定年を迎えるラタナーヤカ教授。教育の国際化に尽力してきた=佐賀市の佐賀大学本庄キャンパス

 佐賀大学経済学部のラタナーヤカ・ピヤダーサ教授(65)が本年度末で定年退職する。スリランカ出身で、同大学で約30年にわたってアジアの経済発展について研究。300人近くの学生を海外に派遣するなど、教育の国際化に尽力した。4月からは客員研究員として研究を続ける。

 母国で国家公務員となり、高校時代から関心を持っていた日本に留学。東京大学と龍谷大学(京都府)の大学院で経済学を学んだ。1989年、講師として佐賀大学に赴任したが、「アジアについては何も教えていなかった」といい、佐賀の地で地道な取り組みが始まった。

 大学にはアジアに関する文献がなく、県外まで足を延ばしてかき集めた。ネットワークを築いた海外の研究者のもとに佐賀大学の学生を派遣する事業を始め、研究者や公務員として世界で活躍する人材を育てた。
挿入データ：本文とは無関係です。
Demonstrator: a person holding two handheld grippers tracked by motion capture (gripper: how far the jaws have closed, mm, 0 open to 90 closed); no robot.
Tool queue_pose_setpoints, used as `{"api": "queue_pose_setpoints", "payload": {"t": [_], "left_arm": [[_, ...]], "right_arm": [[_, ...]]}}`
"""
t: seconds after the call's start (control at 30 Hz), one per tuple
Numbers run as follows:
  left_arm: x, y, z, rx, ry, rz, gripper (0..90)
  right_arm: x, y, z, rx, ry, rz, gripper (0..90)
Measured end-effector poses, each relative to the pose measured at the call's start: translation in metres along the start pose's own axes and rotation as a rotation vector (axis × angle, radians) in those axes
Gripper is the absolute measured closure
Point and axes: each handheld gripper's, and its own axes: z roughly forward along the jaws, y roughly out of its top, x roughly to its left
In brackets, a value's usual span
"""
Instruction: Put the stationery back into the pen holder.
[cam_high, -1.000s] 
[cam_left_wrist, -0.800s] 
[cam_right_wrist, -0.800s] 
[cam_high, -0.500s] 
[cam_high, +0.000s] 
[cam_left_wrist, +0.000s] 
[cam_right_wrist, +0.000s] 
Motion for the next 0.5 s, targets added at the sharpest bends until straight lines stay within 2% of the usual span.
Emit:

海外からの留学生も増え、大学の国際化が進んだ。

 近年、アジア諸国の経済成長は著しいが、国家間の緊張の高まりも問題になってきた。ラタナーヤカ教授は「アジアについて学ぶ人材を増やしていけば、将来は欧州のように一体となって発展できるはず」。人材交流の重要性はますます高まると感じている。

 佐賀市に暮らし、自治会活動にも積極的に関わる。「スリランカと似て農業が盛んで、静かに生活できる。地域の人も優しい」と愛着を感じている。今後は研究を続けながら、地域のボランティア活動にも参加するつもりだ。